Search the entries below. Return every line that has "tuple" in it.

## TASK MATERIAL
^^^^
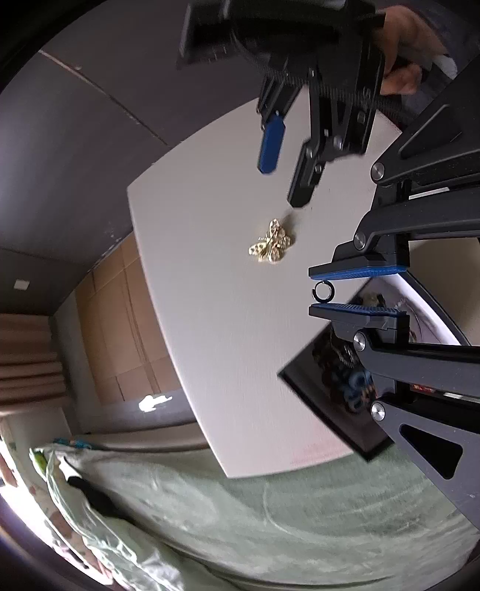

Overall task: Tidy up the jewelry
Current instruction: 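Drop the silver ring into the box with the left tool while the right tool grasps the gold butterfly pendant, then carry the butterfly pendant over the box with the right tool and release it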

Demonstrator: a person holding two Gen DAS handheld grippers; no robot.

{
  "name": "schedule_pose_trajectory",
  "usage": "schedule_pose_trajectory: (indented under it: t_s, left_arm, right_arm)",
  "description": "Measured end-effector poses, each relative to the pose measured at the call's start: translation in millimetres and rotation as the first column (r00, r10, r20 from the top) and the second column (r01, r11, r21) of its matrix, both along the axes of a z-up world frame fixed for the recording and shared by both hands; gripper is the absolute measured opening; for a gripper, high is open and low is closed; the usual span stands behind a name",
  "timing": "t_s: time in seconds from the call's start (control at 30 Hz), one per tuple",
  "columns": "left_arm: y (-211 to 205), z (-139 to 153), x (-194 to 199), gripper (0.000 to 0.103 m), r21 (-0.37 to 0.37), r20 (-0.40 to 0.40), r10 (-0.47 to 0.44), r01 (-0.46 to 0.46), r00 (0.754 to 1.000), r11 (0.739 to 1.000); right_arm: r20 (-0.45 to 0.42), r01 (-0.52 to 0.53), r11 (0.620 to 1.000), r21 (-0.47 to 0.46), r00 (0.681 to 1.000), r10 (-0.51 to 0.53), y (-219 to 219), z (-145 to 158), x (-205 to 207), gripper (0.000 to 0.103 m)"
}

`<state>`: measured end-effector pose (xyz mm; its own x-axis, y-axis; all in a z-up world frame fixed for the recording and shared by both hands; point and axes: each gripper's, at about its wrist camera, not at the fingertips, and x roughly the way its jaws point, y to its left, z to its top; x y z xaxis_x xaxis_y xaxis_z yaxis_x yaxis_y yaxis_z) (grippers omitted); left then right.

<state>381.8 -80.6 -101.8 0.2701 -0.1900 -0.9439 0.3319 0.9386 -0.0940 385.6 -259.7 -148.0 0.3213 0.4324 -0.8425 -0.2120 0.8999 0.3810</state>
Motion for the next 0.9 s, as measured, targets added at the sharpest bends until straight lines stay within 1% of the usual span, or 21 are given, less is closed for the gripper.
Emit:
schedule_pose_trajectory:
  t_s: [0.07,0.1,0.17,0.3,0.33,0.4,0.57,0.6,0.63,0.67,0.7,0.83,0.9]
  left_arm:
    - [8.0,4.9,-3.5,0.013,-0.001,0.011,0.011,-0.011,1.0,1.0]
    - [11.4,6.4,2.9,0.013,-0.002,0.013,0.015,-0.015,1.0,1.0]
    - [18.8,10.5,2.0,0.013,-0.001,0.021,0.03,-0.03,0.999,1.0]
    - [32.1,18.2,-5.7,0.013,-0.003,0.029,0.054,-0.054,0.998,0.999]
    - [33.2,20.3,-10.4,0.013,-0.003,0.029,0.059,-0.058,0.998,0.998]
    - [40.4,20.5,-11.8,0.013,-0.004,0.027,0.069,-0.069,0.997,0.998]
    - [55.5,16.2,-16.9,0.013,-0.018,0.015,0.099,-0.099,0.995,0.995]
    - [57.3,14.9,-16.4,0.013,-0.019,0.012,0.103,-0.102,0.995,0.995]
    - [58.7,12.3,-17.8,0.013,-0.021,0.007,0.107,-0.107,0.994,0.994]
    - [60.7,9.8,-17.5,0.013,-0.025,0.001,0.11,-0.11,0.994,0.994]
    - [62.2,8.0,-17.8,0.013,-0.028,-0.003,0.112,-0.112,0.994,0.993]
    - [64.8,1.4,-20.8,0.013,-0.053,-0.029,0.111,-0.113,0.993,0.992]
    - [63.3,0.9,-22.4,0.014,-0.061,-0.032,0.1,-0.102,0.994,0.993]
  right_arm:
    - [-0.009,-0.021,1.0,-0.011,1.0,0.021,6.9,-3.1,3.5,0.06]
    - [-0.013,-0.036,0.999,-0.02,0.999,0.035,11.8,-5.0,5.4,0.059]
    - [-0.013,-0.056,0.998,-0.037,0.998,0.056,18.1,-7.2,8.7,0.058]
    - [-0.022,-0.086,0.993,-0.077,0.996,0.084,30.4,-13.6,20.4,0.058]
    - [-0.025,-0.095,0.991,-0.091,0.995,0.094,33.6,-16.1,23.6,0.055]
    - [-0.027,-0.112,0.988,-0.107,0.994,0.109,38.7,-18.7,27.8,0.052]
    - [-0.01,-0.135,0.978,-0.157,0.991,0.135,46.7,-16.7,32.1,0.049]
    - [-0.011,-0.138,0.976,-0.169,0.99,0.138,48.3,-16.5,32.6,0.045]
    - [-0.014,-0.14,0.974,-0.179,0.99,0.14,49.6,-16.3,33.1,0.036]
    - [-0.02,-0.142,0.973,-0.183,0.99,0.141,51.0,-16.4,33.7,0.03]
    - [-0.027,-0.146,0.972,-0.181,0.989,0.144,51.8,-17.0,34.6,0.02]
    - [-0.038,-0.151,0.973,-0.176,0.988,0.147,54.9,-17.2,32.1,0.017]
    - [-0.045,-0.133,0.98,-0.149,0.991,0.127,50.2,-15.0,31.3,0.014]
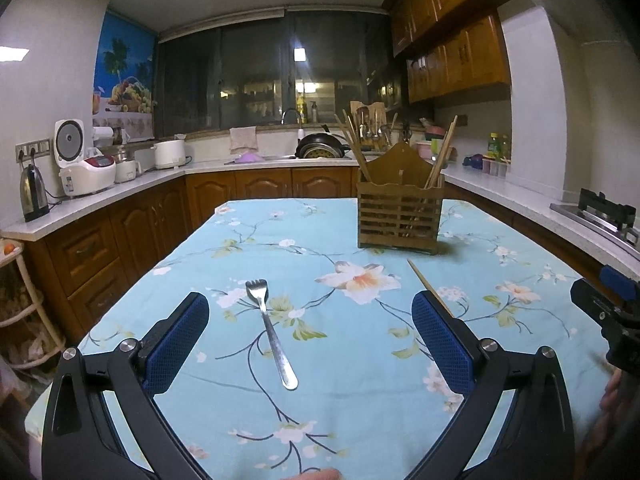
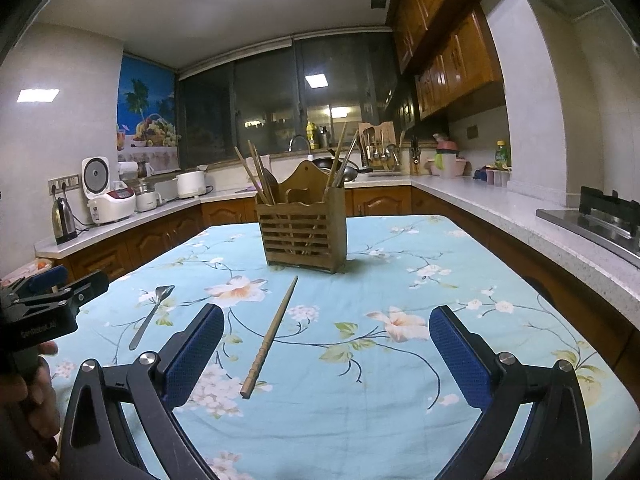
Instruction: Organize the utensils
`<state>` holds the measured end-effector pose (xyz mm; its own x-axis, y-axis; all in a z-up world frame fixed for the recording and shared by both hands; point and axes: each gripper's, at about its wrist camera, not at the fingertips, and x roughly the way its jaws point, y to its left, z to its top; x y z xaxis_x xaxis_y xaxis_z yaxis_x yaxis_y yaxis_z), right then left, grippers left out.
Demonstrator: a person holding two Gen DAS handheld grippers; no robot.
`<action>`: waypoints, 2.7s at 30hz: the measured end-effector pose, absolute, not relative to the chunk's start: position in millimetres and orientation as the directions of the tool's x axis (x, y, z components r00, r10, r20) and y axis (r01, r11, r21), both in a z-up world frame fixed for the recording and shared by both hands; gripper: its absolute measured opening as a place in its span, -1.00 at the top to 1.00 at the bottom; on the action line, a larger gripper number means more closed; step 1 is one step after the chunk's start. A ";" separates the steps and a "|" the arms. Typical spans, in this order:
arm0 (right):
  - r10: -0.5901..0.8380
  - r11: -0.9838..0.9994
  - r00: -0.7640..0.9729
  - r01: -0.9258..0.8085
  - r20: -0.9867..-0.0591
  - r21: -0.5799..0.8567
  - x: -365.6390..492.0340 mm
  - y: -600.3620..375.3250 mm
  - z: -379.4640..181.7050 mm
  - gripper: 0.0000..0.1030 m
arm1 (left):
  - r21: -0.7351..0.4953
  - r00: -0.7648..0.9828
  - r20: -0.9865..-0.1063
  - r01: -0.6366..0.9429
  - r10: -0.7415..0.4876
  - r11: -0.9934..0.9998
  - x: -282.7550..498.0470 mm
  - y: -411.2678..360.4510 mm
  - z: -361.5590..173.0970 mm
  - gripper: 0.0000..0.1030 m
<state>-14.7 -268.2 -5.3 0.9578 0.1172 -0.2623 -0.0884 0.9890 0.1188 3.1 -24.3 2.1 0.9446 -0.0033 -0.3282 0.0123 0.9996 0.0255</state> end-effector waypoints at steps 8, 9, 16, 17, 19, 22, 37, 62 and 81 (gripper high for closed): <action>0.121 0.989 0.959 -0.093 -0.257 0.119 -15.3 -266.9 -3.9 -1.00 | 0.027 0.946 -0.325 0.009 0.001 1.000 3.1 -25.4 1.8 -1.00; 0.122 0.988 0.959 -0.093 -0.256 0.120 -15.1 -266.6 -3.7 -1.00 | 0.027 0.946 -0.325 0.009 0.000 1.000 2.8 -25.1 1.8 -1.00; 0.122 0.988 0.959 -0.094 -0.257 0.119 -15.1 -265.8 -3.8 -1.00 | 0.027 0.946 -0.325 0.010 -0.001 1.000 2.9 -24.9 1.7 -1.00; 0.121 0.989 0.959 -0.093 -0.256 0.118 -15.5 -266.3 -4.3 -1.00 | 0.026 0.946 -0.325 0.010 -0.001 1.000 3.0 -25.0 1.6 -1.00; 0.120 0.989 0.959 -0.093 -0.256 0.116 -15.2 -265.5 -3.9 -1.00 | 0.027 0.946 -0.325 0.009 0.001 1.000 2.8 -24.7 1.6 -1.00; 0.122 0.989 0.959 -0.094 -0.254 0.118 -16.3 -265.3 -2.9 -1.00 | 0.025 0.946 -0.323 0.005 0.003 1.000 2.8 -24.9 1.8 -1.00; 0.128 0.988 0.960 -0.101 -0.248 0.117 -16.8 -263.1 4.8 -1.00 | 0.030 0.948 -0.319 0.003 0.007 1.000 1.0 -25.6 3.8 -1.00; 0.126 0.989 0.959 -0.101 -0.255 0.111 -13.0 -265.2 3.0 -1.00 | 0.026 0.948 -0.319 0.001 0.008 1.000 2.5 -26.6 6.4 -1.00; 0.101 0.990 0.955 -0.068 -0.279 0.127 -7.5 -271.6 -2.5 -1.00 | 0.024 0.948 -0.317 0.003 0.005 1.000 3.2 -27.6 5.4 -1.00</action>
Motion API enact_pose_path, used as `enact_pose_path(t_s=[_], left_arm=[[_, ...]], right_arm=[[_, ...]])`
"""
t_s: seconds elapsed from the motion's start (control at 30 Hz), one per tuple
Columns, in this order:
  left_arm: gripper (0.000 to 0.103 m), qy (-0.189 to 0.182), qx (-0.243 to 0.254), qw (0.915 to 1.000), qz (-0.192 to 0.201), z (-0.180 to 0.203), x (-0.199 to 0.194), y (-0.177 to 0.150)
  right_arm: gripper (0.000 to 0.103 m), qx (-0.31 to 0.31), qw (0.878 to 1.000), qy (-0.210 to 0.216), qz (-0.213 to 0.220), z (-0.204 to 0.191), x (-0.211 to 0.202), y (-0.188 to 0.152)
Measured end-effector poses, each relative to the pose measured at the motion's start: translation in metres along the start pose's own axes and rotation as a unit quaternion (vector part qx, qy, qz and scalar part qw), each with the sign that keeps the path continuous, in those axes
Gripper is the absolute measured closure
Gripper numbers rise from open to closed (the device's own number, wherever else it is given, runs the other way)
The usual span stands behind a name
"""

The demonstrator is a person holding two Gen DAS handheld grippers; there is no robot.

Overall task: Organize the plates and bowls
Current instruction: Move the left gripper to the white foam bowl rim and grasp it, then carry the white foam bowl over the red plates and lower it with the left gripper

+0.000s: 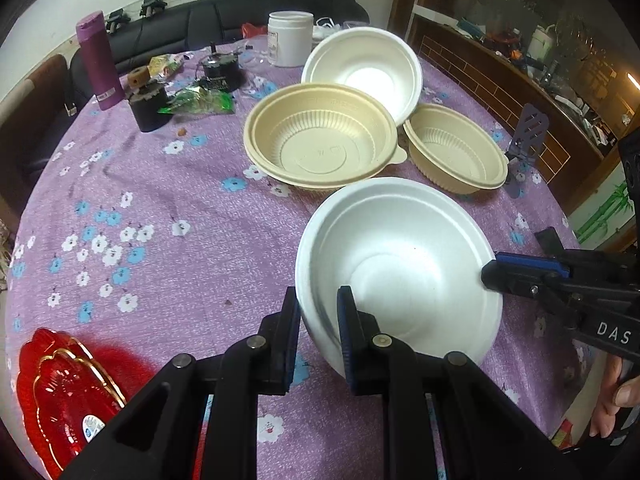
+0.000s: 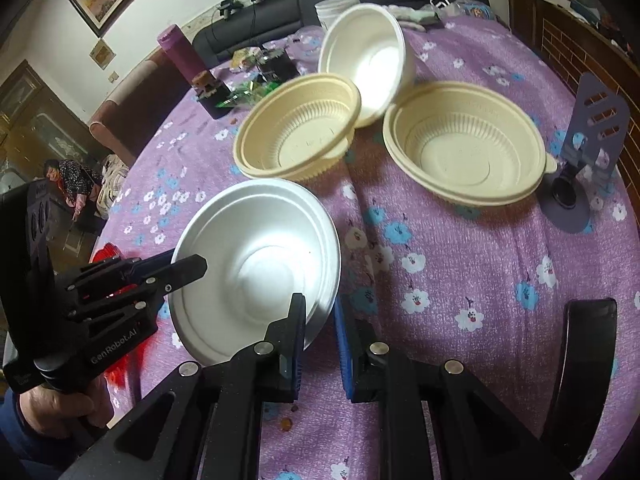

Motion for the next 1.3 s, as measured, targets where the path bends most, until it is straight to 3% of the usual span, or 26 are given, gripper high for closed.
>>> enact_pose_path(t_s=[0.4,1.3], left_arm=[[0.085,0.016,-0.012,0.9996,0.018,-0.017,-0.025,-0.013],[0.085,0.065,-0.086,0.9932,0.044,-0.093,-0.083,-0.061]], right_arm=[[0.087,-0.011,1.000,0.011,0.006,-0.025,-0.005,-0.006],[0.087,-0.085,0.995,0.053,-0.003,-0.124,0.011,-0.015]])
Point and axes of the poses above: each gripper's, at about its wrist camera, not at the fingertips, and x roughly the way its jaws point, z to its right, y to its top, the point moved 5 cm from there along x, roughly the way its jaws point
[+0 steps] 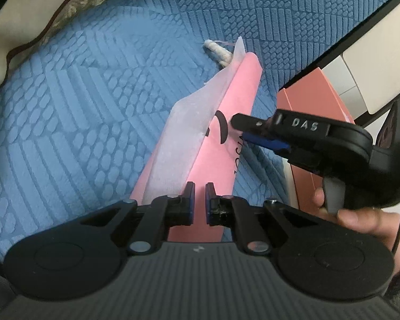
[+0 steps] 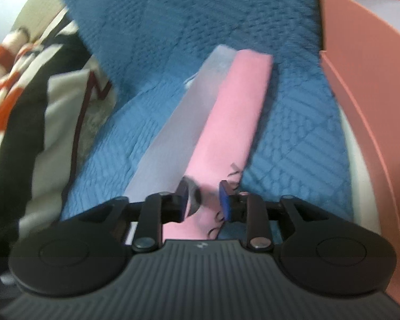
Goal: Organize objects
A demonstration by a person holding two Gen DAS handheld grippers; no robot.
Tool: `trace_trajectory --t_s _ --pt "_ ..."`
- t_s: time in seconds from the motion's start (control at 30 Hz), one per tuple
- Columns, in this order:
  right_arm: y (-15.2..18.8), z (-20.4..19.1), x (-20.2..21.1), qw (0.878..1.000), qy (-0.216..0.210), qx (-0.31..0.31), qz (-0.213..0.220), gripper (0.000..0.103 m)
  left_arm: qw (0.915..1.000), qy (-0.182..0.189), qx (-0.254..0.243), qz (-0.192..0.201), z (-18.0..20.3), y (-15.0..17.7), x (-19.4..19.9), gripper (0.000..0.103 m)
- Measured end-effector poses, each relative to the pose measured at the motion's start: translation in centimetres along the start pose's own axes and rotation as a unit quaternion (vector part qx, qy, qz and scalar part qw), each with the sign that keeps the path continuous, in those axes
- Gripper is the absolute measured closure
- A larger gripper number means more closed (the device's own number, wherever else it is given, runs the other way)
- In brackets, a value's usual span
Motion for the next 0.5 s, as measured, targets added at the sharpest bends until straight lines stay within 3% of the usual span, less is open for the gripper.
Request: trace_trajectory --t_s 0.17,0.5 --pt "-1.0 2.2 -0.2 0.998 -0.008 -0.053 0.01 0.07 1.0 -0.005 -0.003 0.001 0.0 0.0 0.1 0.093" --pt "-0.9 4.0 -0.8 0.986 -0.114 -0.12 -0.02 0.07 1.0 -0.007 0.001 0.002 0.0 -0.1 0.1 0.093"
Point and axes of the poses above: each gripper's, at about its wrist camera, not at the fingertips, and x roughly against the way its jaws point, z to its right, y to its underside, the point moved 4 cm from there along -x, roughly the way its jaws point, and after that the axes turned 10 degrees about -z, right-handed, at the moved point
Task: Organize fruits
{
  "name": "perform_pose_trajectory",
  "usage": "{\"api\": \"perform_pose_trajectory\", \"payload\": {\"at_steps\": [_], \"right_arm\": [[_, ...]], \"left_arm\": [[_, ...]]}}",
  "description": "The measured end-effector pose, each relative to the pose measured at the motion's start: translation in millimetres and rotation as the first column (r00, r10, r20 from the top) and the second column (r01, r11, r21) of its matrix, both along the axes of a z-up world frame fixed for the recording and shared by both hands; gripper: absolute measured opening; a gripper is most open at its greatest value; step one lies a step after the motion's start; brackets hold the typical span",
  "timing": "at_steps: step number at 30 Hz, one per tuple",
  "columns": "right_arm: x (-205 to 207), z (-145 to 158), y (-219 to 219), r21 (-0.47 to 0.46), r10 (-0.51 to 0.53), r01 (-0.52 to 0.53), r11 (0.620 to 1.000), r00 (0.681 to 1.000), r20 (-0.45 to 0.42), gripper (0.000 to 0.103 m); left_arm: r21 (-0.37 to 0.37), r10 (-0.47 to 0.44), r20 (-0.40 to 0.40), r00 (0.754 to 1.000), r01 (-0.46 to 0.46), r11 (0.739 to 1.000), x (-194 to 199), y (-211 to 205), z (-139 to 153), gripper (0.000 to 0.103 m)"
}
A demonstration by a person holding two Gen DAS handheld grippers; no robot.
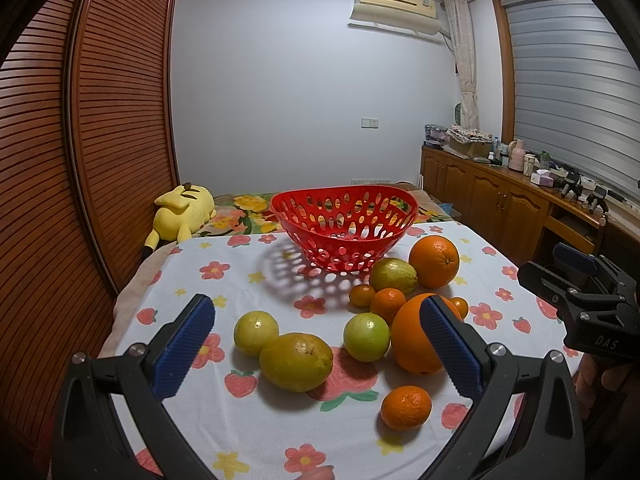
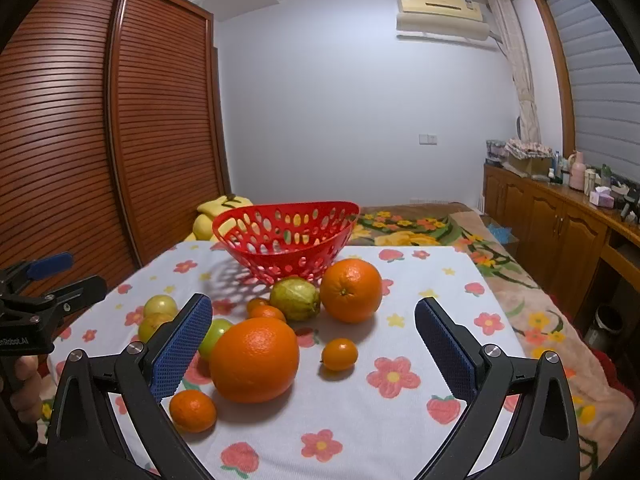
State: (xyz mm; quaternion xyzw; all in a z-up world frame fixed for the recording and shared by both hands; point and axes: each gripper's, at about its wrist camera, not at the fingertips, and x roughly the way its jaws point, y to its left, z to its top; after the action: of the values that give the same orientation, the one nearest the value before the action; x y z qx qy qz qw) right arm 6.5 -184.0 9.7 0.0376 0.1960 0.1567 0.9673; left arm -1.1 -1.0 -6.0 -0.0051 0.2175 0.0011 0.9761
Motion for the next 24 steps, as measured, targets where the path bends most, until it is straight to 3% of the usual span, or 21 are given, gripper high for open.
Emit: {"api": "perform_pose_trajectory", "payload": {"at_steps": [24], "right_arm": [[-0.2,0.2,1.3,0.002,0.002,-0.002,1.000,1.000,-0.003,0.103]], "left_arm": [[0.001,-0.002,0.000,1.000,0.002,1.000,-1.6,-1.9,0.8,0.103]]}}
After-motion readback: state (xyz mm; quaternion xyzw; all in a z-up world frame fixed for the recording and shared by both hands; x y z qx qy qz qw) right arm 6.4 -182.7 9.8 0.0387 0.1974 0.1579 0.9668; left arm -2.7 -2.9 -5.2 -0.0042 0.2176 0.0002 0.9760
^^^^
## PROBLEM SOLUTION
  "timing": "t_s: time in seconds from the call's start (control at 30 Hz), one per tuple",
t_s: seconds elapsed from the motion's start (control at 30 Hz), one per tuple
- t_s: time in seconds from the motion's start (control at 30 Hz), one per tuple
  "timing": "at_steps: step number at 30 Hz, one per tuple",

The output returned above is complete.